Dutch painters at the same time were freed from the need to portray religious themes and turned their attention to the secular and the everyday, showing domesticity, work and leisure in some of the most notable figurative art in European painting. Among their themes were bouquets. Set typically in dark rooms with shafts of side lighting, they showed flowers from the Americas intermingled with Peonies from China – rare and expensive items then – next to more humble natives such as cornflowers. The seasons the flowers actually grow in were ignored, these were an artificial world, however realistically they were painted.
The Digital Bouquet embraces the exuberant theatricality of these famous images. Light and colour are used to make a heightened world that evokes a garden in its height of flowering (in reality an all too short time). A photographic aesthetic is used to make the grid and the montage placing of fragments against each other. It hopes to give Jor Bagh station an enjoyable evocation of the actual parks and gardens that lie above it.

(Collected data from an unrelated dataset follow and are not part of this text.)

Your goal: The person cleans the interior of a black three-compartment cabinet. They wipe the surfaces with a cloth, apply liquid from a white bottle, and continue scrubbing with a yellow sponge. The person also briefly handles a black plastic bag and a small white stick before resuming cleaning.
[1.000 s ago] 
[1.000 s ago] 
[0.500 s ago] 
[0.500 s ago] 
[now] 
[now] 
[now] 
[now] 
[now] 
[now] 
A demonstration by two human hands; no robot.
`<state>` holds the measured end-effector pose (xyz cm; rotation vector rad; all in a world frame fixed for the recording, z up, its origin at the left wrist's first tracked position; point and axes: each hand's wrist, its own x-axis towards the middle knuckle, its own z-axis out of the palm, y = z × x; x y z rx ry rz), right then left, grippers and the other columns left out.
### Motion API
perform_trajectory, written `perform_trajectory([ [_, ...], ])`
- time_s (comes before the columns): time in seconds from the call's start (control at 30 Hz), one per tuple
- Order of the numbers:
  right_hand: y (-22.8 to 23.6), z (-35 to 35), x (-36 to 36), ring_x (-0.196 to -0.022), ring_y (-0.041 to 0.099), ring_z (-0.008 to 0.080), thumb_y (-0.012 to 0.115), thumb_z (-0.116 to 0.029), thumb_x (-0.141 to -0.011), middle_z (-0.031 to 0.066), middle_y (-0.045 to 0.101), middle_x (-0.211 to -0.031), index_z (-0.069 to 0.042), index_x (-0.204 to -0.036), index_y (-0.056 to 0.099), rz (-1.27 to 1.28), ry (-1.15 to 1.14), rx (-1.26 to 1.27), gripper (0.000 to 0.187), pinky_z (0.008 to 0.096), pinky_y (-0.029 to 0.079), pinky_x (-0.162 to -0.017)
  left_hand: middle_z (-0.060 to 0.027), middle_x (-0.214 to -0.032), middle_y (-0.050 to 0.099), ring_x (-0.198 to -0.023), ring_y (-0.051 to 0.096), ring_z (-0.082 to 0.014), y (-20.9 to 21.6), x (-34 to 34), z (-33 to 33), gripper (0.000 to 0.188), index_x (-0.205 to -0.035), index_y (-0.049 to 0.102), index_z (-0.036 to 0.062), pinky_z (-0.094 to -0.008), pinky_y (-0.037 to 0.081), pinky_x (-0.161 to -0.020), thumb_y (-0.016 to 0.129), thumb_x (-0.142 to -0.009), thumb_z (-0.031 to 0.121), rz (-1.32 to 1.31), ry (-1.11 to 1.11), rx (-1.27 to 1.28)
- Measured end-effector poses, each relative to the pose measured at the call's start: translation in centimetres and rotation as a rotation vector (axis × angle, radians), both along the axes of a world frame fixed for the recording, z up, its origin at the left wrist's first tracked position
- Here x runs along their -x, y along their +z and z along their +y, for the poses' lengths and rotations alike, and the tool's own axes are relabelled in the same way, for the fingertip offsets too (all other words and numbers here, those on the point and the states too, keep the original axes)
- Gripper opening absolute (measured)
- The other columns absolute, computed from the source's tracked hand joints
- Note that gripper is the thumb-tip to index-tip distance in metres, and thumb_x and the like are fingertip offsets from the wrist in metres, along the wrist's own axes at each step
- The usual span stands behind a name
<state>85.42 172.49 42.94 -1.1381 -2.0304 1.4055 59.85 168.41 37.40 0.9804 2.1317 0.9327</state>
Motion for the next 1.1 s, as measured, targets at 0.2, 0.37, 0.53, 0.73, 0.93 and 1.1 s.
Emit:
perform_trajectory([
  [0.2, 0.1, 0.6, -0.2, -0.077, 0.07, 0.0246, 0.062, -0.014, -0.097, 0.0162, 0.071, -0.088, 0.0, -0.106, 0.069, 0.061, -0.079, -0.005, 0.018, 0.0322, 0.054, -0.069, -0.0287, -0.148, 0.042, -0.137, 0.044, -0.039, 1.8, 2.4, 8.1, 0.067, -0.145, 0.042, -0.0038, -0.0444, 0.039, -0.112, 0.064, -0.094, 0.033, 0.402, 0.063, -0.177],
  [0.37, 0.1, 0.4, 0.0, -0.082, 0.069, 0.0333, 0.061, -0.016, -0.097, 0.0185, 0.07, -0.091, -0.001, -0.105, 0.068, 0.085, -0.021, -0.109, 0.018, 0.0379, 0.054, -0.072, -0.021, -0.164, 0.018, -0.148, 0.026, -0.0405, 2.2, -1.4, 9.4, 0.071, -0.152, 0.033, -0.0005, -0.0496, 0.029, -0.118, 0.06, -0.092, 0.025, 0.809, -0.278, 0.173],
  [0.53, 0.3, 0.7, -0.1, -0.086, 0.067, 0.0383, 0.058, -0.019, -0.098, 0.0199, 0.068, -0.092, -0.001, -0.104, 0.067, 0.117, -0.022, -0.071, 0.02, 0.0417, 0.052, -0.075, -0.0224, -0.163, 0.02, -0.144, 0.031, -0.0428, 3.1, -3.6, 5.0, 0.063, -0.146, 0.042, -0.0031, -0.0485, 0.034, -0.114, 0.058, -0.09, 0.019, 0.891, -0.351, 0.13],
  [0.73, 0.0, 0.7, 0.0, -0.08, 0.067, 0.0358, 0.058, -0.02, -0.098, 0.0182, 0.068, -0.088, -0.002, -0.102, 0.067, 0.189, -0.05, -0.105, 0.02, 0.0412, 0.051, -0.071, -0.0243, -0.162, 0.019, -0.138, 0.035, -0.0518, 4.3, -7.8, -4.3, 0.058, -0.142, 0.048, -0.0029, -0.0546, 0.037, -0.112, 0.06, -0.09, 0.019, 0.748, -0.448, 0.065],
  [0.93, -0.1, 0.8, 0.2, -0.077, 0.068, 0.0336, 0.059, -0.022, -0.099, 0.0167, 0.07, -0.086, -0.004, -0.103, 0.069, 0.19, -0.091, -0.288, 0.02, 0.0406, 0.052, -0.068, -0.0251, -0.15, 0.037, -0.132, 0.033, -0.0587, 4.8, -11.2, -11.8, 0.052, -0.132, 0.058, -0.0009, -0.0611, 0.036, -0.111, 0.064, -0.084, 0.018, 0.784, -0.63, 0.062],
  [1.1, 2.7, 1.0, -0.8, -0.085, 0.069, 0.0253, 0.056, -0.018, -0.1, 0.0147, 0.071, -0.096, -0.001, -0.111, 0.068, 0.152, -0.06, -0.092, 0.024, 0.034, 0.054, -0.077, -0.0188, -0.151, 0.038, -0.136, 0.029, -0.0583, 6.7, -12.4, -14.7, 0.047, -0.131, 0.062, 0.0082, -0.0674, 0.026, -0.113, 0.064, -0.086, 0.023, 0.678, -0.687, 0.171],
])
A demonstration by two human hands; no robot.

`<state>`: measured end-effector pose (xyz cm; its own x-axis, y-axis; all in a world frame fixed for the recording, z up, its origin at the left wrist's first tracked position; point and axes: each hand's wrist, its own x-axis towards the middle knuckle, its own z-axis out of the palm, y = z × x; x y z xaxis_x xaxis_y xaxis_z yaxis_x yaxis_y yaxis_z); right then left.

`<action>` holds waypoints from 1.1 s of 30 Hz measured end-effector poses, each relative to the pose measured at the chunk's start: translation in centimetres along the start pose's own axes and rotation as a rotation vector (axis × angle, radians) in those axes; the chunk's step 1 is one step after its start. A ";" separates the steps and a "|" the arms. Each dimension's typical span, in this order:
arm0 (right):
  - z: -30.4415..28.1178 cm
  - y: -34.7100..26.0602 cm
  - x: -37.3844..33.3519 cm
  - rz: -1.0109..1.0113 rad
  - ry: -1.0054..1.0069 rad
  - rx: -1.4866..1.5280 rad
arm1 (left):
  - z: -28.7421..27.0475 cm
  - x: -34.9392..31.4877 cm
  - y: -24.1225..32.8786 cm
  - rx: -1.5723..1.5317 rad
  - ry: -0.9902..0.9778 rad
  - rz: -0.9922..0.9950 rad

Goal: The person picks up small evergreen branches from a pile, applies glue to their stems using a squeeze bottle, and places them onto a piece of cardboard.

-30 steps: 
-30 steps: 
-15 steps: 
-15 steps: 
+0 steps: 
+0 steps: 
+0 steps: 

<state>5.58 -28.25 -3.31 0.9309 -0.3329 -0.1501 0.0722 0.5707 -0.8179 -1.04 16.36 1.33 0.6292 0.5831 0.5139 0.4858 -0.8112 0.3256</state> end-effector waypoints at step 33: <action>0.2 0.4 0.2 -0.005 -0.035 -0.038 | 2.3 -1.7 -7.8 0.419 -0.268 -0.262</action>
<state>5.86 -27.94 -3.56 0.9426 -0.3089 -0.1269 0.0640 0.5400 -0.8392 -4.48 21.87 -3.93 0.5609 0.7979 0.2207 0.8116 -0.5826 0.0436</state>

And among the flowers are represented some of creatures that the whole spectacle was originally evolved for – insects.
The exhibtion started with the offer of Jor Bagh metro station in New Delhi as a space to put on an exhibtion. Tony Clancy, a lecturer in photography at the University of Gloucestershire in Cheltenham, UK, decided to take up this offer and remembered a piece of writing by (then) Delhi based writer and publisher Anita Roy, about gardens in Delhi, gardens in England, and the people who look after them, either for pleasure or work (http://anitaroy.net/2014/01/two-gardens/). And so began the collaboration that led to the Garden Underground project.
The collaboration extended to include Delhi based photographer Juhi Saklani who was commissioned to make images of gardeners, the people whose knowledge, skills and labour actually make our green spaces places of beauty in our increasingly frantic and distracted urban world.
Arati Kumar- Rao was asked to contribute too and travelled to Jodhpur where film maker and environmentalist Prideep Krishen is working to restore a desert garden , where native plants and eco systems are under constant threat by invasive trees brought in as garden specimens.
Tony Clancy’s own large lightbox piece harks back to classic Dutch paintings of bouquets of flowers, produced with astonishing skill and productivity in 17th century Holland. This piece aims to capture the sheer exuberance of flowering plants and to fill Jor Bagh with colour. Tony also presents a set of hand made prints that use processes from the earliest days of photography, cyanotype and salt printing.
Gardens – places of both pleasure, and contemplation, an essential counterbalance to the demands and distractions of the world. An oasis where we can reconnect with ourselves.
The Garden Underground is an exhibition of photographs that has been made specially for the Jor Bagh metro station, in the heart of New Delhi. The makers of the show bring a celebration of gardens into the busy subterranean world of commuters, reconnecting the environment there with the parks and green spaces above.
The show is a response to a number of starting points: to the space itself, to a piece of writing on gardens across different cultures and countries, to the work that makes them possible, and to a garden in Jodhpur where plants bring their own problems.
Themes running through and behind the work include consequences good and bad arising from human manipulation of the plant world, how plants and flowers have been shown to us by photographers and artists, how these plants have become travellers across the world and plants as a spectacle bringing life to urban lives.